→ **Exercise**
Only the lines below from the one containing "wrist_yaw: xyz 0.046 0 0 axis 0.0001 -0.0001" to the one containing "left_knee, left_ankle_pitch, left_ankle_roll" should be repeated, both included and unchanged.

Stored dataset items:
*** Begin section ***

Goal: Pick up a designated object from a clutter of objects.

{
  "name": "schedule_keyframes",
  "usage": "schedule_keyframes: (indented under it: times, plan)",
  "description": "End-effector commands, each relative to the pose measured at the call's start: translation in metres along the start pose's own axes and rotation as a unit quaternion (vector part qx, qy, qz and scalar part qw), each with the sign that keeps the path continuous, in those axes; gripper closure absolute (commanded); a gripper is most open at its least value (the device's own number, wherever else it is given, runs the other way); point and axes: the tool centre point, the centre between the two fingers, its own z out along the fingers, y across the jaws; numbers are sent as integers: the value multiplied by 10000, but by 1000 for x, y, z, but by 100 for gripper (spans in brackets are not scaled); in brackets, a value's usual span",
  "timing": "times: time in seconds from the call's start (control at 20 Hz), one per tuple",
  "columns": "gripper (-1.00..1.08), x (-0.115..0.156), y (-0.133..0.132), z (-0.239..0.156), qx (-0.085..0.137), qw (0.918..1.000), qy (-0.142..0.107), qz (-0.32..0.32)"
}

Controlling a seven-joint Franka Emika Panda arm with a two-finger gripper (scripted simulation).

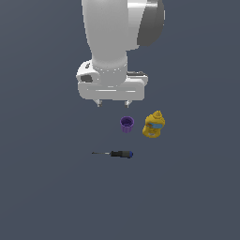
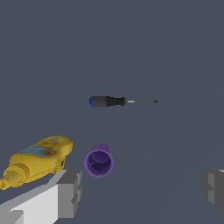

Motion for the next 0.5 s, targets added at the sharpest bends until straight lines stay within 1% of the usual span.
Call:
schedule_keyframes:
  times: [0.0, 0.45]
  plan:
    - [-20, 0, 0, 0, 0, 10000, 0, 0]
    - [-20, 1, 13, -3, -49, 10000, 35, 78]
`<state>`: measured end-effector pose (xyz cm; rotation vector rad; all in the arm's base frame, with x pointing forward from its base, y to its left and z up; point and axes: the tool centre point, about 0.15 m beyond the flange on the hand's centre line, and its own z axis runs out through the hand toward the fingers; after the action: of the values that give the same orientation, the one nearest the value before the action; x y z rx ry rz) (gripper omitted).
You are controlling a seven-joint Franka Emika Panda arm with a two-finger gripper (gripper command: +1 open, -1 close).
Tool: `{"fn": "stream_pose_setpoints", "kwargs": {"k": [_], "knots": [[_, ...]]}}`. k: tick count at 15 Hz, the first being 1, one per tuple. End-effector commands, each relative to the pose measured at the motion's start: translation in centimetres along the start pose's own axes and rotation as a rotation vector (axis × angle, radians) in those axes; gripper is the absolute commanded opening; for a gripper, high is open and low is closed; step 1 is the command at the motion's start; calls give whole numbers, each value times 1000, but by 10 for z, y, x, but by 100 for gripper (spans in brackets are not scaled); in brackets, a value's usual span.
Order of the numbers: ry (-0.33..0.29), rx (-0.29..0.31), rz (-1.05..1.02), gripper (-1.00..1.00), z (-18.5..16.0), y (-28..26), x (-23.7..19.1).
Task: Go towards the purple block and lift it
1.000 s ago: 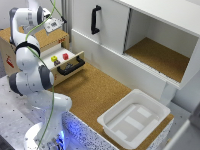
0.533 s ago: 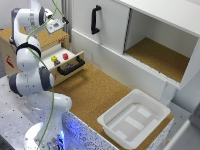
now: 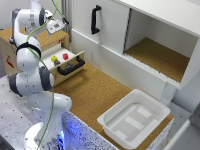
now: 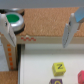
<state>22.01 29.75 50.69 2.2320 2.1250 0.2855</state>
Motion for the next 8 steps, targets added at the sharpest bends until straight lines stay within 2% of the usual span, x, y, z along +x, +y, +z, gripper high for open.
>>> {"fn": "stream_pose_setpoints", "kwargs": {"k": [1,8], "knots": [[7,10,-63,100,71,5,-38],[32,20,-139,100,151,18,-48]]}}
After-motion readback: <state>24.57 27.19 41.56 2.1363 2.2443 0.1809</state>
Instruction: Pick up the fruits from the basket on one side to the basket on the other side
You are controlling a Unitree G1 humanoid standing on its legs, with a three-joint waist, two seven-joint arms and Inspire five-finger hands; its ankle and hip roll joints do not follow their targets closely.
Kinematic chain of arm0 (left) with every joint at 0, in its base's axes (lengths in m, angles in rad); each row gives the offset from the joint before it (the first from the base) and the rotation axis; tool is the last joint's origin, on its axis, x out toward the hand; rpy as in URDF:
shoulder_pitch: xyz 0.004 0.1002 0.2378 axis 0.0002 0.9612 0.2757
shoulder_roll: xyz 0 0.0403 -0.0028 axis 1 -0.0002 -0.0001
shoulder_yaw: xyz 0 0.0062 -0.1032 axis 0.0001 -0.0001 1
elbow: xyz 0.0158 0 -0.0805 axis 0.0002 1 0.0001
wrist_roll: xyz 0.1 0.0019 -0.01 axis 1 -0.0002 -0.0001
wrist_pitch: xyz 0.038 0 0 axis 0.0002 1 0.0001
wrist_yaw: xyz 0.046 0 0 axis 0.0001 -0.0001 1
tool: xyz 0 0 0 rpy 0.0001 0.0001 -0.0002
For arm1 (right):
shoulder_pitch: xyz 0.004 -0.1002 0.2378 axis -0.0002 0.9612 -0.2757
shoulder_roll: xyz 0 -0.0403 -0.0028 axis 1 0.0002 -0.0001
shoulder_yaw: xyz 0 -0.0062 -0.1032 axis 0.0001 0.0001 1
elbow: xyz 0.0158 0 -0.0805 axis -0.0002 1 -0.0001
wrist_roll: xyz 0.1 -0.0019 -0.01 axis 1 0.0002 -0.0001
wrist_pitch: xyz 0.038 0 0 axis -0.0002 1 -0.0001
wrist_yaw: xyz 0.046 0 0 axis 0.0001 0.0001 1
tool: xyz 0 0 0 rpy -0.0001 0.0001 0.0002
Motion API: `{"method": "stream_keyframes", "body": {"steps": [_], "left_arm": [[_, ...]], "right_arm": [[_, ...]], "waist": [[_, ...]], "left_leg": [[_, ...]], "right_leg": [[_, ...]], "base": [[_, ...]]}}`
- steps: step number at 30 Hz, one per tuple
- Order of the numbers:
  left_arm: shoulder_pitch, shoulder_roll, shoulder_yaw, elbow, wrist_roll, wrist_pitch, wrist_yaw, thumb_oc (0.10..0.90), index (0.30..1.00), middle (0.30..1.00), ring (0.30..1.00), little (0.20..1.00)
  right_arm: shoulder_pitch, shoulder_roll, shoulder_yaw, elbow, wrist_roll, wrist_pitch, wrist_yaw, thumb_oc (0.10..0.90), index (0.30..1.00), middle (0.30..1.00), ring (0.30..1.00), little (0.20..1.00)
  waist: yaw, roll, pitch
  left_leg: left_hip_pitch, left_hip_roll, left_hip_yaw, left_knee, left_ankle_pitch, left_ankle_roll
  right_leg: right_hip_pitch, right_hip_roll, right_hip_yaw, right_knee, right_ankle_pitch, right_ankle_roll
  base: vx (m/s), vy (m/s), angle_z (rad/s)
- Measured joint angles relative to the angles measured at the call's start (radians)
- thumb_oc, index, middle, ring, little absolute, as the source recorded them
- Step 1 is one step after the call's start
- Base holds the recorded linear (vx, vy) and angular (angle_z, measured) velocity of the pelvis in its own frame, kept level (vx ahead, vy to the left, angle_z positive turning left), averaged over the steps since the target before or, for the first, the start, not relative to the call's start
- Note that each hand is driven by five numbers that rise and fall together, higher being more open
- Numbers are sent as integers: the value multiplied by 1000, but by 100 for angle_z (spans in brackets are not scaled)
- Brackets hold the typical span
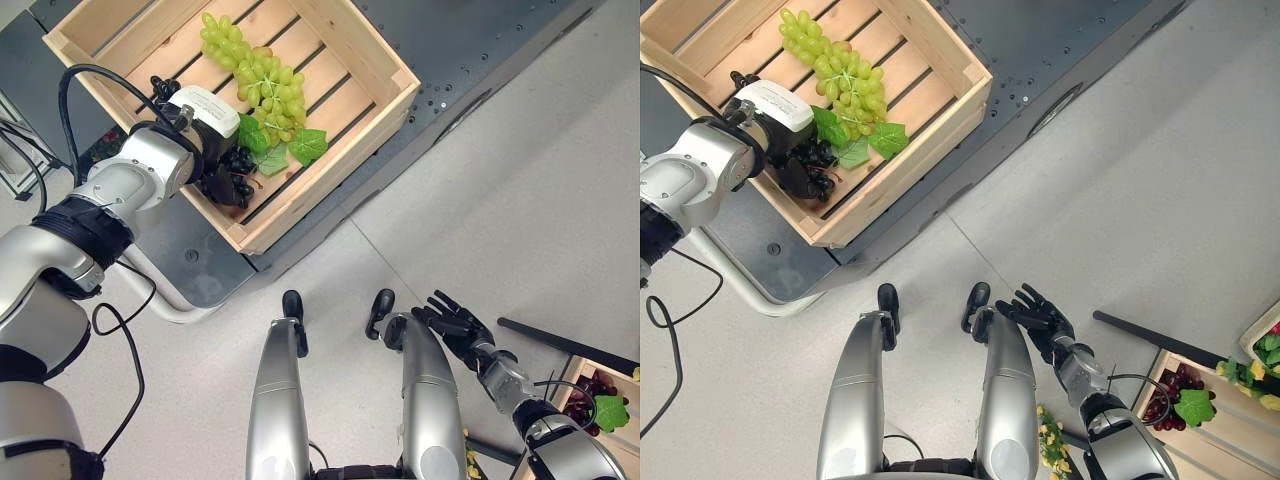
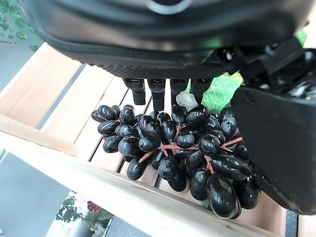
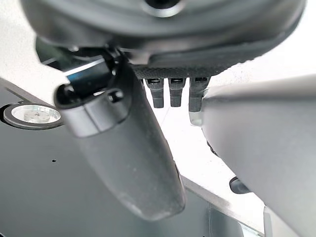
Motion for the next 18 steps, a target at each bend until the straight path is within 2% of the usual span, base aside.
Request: {"method": "stream_keyframes", "body": {"steps": [1,2,3,4,15,18], "left_arm": [[0,-4,-1,0,15,0,0,800,900,900,900,900],[0,-5,-1,0,15,0,3,734,801,801,801,801],[0,-4,0,0,15,0,5,734,801,801,801,801],[-1,-5,0,0,15,0,8,400,300,300,300,300],[-6,-5,0,-1,30,-57,133,400,300,300,300,300],[-4,-2,-1,3,26,-57,137,400,300,300,300,300]], "right_arm": [[0,0,0,0,1,0,0,800,900,900,900,900],[0,0,0,-1,4,0,1,800,900,900,900,900],[0,0,0,-2,5,0,1,800,900,900,900,900],[0,0,0,-2,10,-1,2,800,900,900,900,900],[2,0,-2,-4,54,-2,13,800,900,900,900,900],[9,1,-2,-3,79,-2,27,800,900,900,900,900]], "waist": [[0,0,0],[-1,-1,0],[-1,-1,0],[-1,-1,-1],[-5,-2,-1],[-1,-2,-1]], "left_leg": [[-3,0,-1,0,0,0],[-7,0,-1,1,0,0],[-10,0,-1,1,0,0],[-16,0,-2,3,0,0],[-37,4,-1,8,1,-2],[-22,2,2,8,0,0]], "right_leg": [[-2,0,-1,-1,-1,1],[-5,0,-1,-1,-1,1],[-7,0,-1,-1,-1,1],[-12,1,-2,-1,0,0],[-21,5,-8,-9,7,4],[-7,1,-9,-10,7,5]], "base": [[0,0,0],[0,0,0],[-30,-12,0],[-47,-14,1],[-19,-5,0],[0,0,0]]}}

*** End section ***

→ **Response area**
wrist_yaw: xyz 0.046 0 0 axis 0.0001 -0.0001 1
tool: xyz 0 0 0 rpy 0.0001 0.0001 -0.0002
For arm1 (right):
shoulder_pitch: xyz 0.004 -0.1002 0.2378 axis -0.0002 0.9612 -0.2757
shoulder_roll: xyz 0 -0.0403 -0.0028 axis 1 0.0002 -0.0001
shoulder_yaw: xyz 0 -0.0062 -0.1032 axis 0.0001 0.0001 1
elbow: xyz 0.0158 0 -0.0805 axis -0.0002 1 -0.0001
wrist_roll: xyz 0.1 -0.0019 -0.01 axis 1 0.0002 -0.0001
wrist_pitch: xyz 0.038 0 0 axis -0.0002 1 -0.0001
wrist_yaw: xyz 0.046 0 0 axis 0.0001 0.0001 1
tool: xyz 0 0 0 rpy -0.0001 0.0001 0.0002
Motion API: `{"method": "stream_keyframes", "body": {"steps": [_], "left_arm": [[_, ...]], "right_arm": [[_, ...]], "waist": [[_, ...]], "left_leg": [[_, ...]], "right_leg": [[_, ...]], "base": [[_, ...]]}}`
- steps: step number at 30 Hz, one per tuple
- Order of the numbers:
  left_arm: shoulder_pitch, shoulder_roll, shoulder_yaw, elbow, wrist_roll, wrist_pitch, wrist_yaw, thumb_oc (0.10..0.90), index (0.30..1.00), middle (0.30..1.00), ring (0.30..1.00), little (0.20..1.00)
  right_arm: shoulder_pitch, shoulder_roll, shoulder_yaw, elbow, wrist_roll, wrist_pitch, wrist_yaw, thumb_oc (0.10..0.90), index (0.30..1.00), middle (0.30..1.00), ring (0.30..1.00), little (0.20..1.00)
  waist: yaw, roll, pitch
  left_leg: left_hip_pitch, left_hip_roll, left_hip_yaw, left_knee, left_ankle_pitch, left_ankle_roll

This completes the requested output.